5. Vantaggi e svantaggi
Il taglio per elettroerosione a filo presenta numerosi vantaggi rispetto alle tecnologie di lavorazione tradizionali. Il diametro molto ridotto del filo è fino a dieci volte inferiore a quello delle frese più piccole. Questo permette al filo di tagliare contorni molto più complessi con una precisione maggiore. Inoltre, non c’è mai contatto, e quindi nessuna sollecitazione meccanica, tra l’utensile (il filo) e il componente. Ciò consente, ad esempio, di fabbricare componenti lunghi e sottili, come molle, senza rischiare di romperli, come invece potrebbe accadere con una fresatrice o un centro di lavorazione. Impilando le vaschette, è possibile moltiplicare il numero di componenti realizzati durante uno stesso ciclo. Tuttavia, questo numero è limitato e l’avanzamento della macchina non è molto elevato (da 0,2 a 10 mm/min). Per questo motivo, quando è tecnicamente possibile, si preferisce lo stampaggio all’elettroerosione quando si tratta di produrre componenti in grande serie.
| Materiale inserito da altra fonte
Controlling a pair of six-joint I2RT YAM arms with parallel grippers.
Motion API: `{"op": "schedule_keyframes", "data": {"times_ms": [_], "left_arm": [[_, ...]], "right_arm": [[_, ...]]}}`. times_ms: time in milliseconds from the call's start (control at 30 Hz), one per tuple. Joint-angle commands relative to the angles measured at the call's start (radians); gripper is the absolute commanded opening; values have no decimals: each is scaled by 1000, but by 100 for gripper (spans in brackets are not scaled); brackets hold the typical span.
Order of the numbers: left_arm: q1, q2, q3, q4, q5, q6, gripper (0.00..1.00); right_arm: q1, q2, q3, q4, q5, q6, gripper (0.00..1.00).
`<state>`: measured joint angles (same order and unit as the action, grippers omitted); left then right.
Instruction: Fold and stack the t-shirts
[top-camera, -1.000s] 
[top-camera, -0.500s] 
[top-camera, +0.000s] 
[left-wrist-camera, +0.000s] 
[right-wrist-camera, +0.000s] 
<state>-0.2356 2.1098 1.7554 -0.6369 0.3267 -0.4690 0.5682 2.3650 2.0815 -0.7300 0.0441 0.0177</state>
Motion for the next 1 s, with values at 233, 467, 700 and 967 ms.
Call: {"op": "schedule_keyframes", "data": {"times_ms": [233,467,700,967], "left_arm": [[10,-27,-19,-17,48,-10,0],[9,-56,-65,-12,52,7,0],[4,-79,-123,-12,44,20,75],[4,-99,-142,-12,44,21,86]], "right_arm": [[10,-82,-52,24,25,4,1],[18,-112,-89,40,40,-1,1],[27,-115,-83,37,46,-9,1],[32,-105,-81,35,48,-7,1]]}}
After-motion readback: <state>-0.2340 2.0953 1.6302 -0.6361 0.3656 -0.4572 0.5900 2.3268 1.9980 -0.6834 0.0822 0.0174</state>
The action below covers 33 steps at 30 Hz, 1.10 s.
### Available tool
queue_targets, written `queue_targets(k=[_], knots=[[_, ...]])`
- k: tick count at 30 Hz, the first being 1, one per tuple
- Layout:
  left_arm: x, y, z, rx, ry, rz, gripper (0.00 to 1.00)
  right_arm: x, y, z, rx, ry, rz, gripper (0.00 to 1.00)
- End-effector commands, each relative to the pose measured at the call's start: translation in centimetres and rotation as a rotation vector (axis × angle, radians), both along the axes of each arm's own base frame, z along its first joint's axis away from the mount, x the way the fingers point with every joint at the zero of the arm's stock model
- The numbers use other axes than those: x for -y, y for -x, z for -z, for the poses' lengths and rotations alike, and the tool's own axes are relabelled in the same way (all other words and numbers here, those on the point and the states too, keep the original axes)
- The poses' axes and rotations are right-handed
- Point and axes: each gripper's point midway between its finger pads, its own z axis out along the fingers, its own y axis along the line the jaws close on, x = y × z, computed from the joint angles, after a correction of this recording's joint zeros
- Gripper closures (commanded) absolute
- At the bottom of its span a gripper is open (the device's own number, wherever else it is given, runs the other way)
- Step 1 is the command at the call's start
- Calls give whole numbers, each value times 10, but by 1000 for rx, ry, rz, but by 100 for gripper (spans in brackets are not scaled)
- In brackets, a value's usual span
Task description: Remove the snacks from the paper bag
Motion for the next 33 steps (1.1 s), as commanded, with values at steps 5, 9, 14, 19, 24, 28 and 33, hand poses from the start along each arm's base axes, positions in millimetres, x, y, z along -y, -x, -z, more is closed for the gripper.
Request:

Infine, solo i materiali conduttori di elettricità sono logicamente idonei a questa tecnologia.
6. Esempi di componenti prodotti per elettroerosione
A partire dal momento in cui il materiale è conduttore, la lista delle applicazioni è praticamente infinita. Dalla carrure della cassa alla più piccola e sottile delle molle di un movimento, i vantaggi della tecnologia giustificano spesso la scelta dell’elettroerosione. L’elettroerosione è inoltre ampiamente utilizzata per produrre le matrici e i punzoni degli stampi. Questa tecnologia ha permesso di ridurre notevolmente i costi di fabbricazione degli utensili di stampaggio, fino ad allora interamente lavorati meccanicamente nella massa. Infine, è particolarmente apprezzata per la fabbricazione di piccoli componenti sottili, dai profili complessi, nonché per le piccole serie e la prototipazione, poiché non richiede la fabbricazione di utensili specifici, come avviene invece per le operazioni di fresatura o di stampaggio.